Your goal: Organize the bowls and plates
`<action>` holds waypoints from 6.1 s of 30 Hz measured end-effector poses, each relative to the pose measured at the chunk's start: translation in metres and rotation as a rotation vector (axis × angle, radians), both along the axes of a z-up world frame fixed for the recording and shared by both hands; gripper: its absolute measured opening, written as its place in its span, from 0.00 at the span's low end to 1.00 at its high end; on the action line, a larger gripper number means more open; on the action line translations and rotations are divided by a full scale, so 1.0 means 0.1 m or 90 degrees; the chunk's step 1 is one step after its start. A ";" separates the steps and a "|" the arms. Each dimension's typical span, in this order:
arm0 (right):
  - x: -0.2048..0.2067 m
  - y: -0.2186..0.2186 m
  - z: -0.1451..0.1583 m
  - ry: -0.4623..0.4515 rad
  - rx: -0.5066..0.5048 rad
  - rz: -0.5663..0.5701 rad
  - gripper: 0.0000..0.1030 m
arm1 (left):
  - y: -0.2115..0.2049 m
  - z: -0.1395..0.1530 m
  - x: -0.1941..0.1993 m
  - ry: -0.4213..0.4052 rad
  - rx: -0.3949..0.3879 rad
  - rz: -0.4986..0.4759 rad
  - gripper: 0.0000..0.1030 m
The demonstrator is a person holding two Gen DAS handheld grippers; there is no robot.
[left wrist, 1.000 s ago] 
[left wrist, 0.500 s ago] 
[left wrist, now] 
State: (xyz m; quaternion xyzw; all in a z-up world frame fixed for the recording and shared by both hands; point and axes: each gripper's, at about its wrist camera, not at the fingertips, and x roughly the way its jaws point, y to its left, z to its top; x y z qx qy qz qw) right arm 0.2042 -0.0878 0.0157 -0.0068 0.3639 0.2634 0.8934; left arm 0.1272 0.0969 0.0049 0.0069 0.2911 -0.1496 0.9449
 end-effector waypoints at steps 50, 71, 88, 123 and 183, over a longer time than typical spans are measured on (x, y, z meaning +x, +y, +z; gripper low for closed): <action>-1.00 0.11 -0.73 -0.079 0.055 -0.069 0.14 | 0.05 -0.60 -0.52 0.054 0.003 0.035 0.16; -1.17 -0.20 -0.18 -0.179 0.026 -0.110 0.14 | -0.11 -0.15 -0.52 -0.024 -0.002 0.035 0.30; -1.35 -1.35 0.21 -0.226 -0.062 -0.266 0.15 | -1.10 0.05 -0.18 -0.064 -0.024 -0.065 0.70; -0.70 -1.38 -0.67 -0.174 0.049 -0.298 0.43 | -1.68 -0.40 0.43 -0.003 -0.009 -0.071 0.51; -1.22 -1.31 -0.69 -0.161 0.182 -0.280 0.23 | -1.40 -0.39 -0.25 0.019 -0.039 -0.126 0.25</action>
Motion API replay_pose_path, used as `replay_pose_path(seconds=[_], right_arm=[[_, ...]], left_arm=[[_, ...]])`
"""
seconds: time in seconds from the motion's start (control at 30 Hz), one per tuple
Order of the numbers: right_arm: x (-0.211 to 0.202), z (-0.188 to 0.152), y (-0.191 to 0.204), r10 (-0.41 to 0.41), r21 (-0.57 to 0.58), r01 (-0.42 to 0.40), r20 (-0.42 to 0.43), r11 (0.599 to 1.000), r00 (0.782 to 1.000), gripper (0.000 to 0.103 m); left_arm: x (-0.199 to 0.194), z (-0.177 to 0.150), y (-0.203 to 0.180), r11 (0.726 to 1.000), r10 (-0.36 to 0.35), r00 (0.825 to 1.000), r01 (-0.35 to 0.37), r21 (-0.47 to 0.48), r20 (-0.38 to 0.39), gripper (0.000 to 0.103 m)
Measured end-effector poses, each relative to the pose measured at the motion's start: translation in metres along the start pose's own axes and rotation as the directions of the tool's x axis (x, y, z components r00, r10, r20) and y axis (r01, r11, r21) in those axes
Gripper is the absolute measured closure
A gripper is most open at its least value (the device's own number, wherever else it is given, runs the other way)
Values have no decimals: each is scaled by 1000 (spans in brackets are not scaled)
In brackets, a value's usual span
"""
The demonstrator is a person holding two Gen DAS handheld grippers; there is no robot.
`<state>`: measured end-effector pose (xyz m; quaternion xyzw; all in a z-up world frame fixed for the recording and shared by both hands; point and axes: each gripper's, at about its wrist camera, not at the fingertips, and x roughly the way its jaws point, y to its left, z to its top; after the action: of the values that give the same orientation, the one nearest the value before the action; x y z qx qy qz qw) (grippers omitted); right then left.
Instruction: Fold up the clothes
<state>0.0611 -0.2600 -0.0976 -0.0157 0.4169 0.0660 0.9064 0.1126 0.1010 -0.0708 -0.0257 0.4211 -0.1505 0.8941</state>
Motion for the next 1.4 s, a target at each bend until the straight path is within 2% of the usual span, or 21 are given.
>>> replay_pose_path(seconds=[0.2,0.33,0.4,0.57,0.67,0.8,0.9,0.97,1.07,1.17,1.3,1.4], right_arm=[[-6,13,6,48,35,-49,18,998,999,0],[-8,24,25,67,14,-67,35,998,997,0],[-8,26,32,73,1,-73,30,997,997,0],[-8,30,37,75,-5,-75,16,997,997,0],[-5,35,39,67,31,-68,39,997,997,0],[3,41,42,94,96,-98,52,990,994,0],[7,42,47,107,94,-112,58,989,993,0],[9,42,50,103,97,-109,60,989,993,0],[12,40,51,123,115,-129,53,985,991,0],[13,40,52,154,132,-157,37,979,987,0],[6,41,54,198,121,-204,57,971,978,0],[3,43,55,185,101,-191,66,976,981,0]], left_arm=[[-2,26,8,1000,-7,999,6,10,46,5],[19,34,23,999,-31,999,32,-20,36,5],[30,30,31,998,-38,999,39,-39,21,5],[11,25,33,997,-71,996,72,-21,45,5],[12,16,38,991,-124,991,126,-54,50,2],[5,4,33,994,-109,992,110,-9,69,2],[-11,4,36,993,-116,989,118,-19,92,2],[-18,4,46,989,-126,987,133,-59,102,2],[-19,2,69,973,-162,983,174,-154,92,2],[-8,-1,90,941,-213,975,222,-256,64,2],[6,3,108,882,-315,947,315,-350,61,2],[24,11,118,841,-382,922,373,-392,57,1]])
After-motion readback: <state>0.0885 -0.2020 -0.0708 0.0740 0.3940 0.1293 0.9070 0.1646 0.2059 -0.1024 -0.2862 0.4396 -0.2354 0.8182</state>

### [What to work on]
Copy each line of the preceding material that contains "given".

### [Exercise result]
A gripper is most open at its least value (the device's own number, wherever else it is given, runs the other way)
Motion for the next 1.4 s, a target at each bend until the straight path is within 2% of the usual span, or 21 are given.

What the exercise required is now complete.